Start of RECORDED INFORMATION
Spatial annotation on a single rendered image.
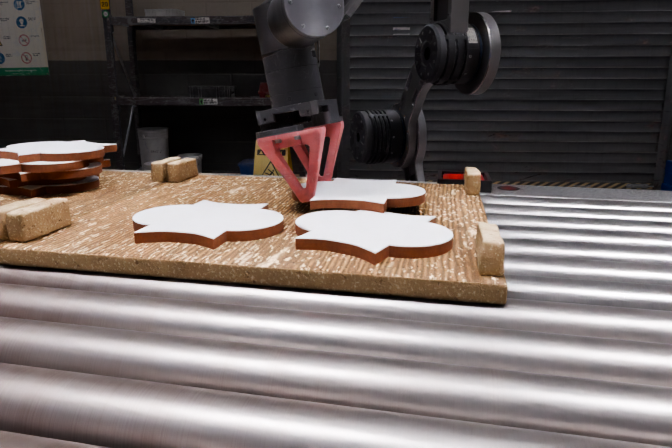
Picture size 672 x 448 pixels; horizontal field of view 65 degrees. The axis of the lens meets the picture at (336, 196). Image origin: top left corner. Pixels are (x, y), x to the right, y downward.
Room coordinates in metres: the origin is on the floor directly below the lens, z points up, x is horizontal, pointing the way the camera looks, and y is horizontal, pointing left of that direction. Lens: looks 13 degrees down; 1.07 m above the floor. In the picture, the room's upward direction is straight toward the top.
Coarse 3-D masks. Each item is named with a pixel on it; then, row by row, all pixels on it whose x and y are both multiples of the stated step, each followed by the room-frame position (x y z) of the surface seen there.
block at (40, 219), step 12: (36, 204) 0.46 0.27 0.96; (48, 204) 0.46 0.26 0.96; (60, 204) 0.47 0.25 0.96; (12, 216) 0.43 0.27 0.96; (24, 216) 0.43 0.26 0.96; (36, 216) 0.44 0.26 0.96; (48, 216) 0.45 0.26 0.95; (60, 216) 0.47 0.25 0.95; (12, 228) 0.43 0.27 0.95; (24, 228) 0.43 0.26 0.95; (36, 228) 0.44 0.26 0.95; (48, 228) 0.45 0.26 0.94; (60, 228) 0.47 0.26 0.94; (12, 240) 0.43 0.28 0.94; (24, 240) 0.43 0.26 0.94
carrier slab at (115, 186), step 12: (108, 180) 0.71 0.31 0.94; (120, 180) 0.71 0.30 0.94; (132, 180) 0.71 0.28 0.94; (144, 180) 0.71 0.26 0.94; (84, 192) 0.63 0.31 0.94; (96, 192) 0.63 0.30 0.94; (108, 192) 0.63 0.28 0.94; (120, 192) 0.63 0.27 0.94; (132, 192) 0.63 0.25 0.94; (0, 204) 0.57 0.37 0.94; (72, 204) 0.57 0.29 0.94; (84, 204) 0.57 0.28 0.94; (96, 204) 0.57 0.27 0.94; (108, 204) 0.57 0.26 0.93; (72, 216) 0.52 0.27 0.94
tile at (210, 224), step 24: (144, 216) 0.48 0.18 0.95; (168, 216) 0.48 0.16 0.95; (192, 216) 0.48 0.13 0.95; (216, 216) 0.48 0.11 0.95; (240, 216) 0.48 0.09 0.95; (264, 216) 0.48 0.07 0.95; (144, 240) 0.43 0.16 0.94; (168, 240) 0.43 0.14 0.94; (192, 240) 0.42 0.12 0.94; (216, 240) 0.41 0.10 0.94; (240, 240) 0.43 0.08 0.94
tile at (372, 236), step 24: (312, 216) 0.48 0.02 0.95; (336, 216) 0.48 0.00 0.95; (360, 216) 0.48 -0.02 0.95; (384, 216) 0.48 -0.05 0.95; (408, 216) 0.48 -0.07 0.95; (432, 216) 0.48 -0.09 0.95; (312, 240) 0.41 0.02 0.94; (336, 240) 0.40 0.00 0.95; (360, 240) 0.40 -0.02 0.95; (384, 240) 0.40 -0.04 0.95; (408, 240) 0.40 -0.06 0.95; (432, 240) 0.40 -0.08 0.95
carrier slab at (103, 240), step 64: (192, 192) 0.63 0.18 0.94; (256, 192) 0.63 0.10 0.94; (448, 192) 0.63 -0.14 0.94; (0, 256) 0.42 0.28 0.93; (64, 256) 0.40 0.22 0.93; (128, 256) 0.39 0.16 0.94; (192, 256) 0.39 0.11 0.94; (256, 256) 0.39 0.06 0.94; (320, 256) 0.39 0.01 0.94; (448, 256) 0.39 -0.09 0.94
End of RECORDED INFORMATION
> _WHAT YOU NEED TO DO_: All lines that contain the word "pixels" must be copied from the records above.

> _SOLUTION BELOW_:
Picture size 672 x 448 pixels; horizontal field of view 65 degrees. The axis of the lens meets the picture at (336, 196). Image origin: top left corner. Pixels are (x, y), x to the right, y downward.
Coarse 3-D masks. Each item is named with a pixel on it; then, row by row, all pixels on it whose x and y are both multiples of the stated step, each followed by the room-frame position (x y z) of the surface seen there.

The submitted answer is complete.